WORK REQUIRED: Scan the entries for the word "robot". Every line that has it should be copied.

DATA SUPPLIED:
—————
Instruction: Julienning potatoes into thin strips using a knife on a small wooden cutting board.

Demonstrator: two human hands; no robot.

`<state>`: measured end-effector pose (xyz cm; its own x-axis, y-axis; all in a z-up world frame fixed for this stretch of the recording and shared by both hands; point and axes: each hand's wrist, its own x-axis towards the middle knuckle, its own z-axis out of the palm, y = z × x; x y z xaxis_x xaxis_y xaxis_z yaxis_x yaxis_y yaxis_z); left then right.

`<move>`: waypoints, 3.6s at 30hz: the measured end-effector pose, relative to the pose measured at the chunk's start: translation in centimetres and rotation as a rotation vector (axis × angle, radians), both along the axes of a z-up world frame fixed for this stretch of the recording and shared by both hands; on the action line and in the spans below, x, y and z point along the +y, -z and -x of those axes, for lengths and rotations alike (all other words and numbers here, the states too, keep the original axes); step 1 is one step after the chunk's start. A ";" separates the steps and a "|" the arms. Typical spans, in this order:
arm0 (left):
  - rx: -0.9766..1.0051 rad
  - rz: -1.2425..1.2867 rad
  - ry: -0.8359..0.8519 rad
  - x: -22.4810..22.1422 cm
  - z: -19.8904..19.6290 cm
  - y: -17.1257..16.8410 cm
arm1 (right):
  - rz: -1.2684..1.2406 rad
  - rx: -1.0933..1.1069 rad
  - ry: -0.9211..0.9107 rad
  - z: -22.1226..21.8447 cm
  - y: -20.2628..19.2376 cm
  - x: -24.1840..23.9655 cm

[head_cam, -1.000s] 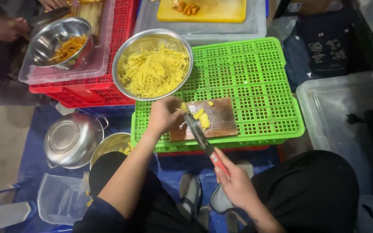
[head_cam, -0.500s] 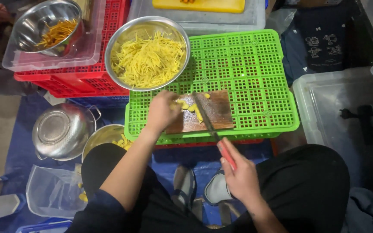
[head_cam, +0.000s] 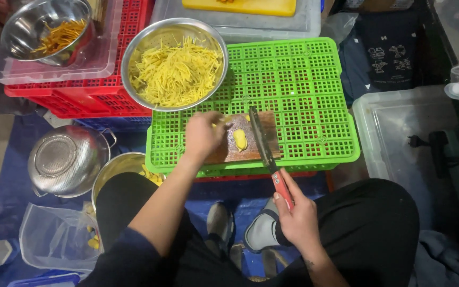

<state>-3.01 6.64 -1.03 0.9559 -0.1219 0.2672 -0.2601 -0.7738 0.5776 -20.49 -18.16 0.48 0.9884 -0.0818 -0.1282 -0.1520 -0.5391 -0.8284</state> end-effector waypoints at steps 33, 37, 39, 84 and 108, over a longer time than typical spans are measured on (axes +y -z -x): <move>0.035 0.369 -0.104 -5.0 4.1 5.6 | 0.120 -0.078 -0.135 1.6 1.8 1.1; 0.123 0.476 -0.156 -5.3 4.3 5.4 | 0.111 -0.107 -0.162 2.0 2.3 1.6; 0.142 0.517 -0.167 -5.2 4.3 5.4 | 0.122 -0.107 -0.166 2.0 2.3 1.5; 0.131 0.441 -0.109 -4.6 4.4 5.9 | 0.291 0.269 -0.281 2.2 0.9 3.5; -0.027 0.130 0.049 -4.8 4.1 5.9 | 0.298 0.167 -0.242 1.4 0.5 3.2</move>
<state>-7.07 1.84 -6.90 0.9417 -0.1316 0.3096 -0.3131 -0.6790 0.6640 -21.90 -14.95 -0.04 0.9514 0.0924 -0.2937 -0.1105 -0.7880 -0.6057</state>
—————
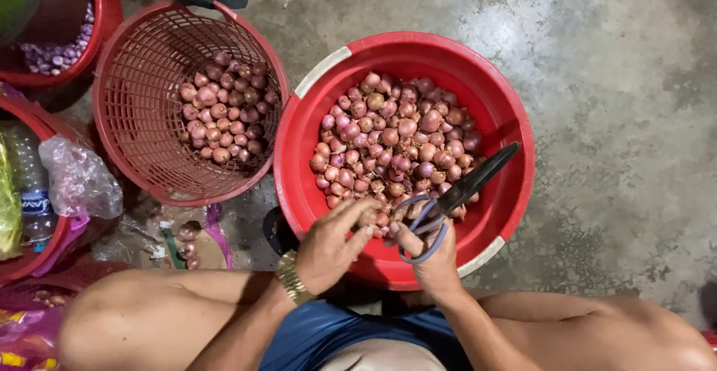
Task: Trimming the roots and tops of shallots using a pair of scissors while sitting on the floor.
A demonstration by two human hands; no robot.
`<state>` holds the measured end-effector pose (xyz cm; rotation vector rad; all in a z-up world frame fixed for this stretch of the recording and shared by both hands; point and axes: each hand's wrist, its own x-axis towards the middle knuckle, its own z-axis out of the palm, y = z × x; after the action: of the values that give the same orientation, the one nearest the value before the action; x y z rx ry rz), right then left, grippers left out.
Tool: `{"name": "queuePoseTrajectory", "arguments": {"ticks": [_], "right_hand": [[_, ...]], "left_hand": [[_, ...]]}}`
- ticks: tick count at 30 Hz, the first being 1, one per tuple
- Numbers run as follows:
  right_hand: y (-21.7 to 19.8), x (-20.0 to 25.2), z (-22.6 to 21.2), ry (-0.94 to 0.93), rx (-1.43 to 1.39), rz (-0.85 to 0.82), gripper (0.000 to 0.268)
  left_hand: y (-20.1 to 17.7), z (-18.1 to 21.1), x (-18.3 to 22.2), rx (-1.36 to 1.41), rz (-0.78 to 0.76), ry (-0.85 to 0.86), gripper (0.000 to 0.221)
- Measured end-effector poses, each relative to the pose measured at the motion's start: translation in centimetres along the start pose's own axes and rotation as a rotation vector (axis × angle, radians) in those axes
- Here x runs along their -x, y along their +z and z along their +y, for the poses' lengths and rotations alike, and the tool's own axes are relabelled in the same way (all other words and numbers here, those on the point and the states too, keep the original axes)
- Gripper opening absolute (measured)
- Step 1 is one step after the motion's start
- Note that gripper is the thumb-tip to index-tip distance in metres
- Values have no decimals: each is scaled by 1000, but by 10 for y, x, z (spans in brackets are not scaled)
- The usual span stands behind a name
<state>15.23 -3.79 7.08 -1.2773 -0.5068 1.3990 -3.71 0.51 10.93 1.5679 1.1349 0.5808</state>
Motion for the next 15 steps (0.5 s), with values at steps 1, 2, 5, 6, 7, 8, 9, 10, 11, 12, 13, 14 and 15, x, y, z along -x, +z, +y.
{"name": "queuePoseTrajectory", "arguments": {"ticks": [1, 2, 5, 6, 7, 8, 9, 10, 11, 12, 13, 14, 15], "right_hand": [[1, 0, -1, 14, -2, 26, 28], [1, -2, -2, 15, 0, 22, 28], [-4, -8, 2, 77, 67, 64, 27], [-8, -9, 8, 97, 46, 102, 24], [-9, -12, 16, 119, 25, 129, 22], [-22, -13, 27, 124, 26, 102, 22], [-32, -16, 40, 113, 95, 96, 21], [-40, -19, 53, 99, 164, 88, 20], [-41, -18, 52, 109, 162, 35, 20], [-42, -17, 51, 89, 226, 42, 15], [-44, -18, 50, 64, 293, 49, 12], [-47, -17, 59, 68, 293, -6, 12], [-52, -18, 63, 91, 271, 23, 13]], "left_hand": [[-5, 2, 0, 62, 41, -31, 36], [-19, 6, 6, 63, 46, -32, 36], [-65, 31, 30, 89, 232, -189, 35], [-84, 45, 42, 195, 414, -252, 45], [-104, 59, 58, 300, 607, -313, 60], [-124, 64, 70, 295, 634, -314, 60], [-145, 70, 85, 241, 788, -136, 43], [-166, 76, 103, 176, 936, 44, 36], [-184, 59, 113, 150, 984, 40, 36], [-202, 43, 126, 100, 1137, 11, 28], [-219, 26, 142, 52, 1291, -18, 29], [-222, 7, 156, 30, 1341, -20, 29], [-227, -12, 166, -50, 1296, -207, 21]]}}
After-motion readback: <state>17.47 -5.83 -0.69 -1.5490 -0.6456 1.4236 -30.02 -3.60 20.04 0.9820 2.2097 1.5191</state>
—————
RESPONSE TO THE TASK:
Demonstrator: two human hands; no robot.
A demonstration by two human hands; no robot.

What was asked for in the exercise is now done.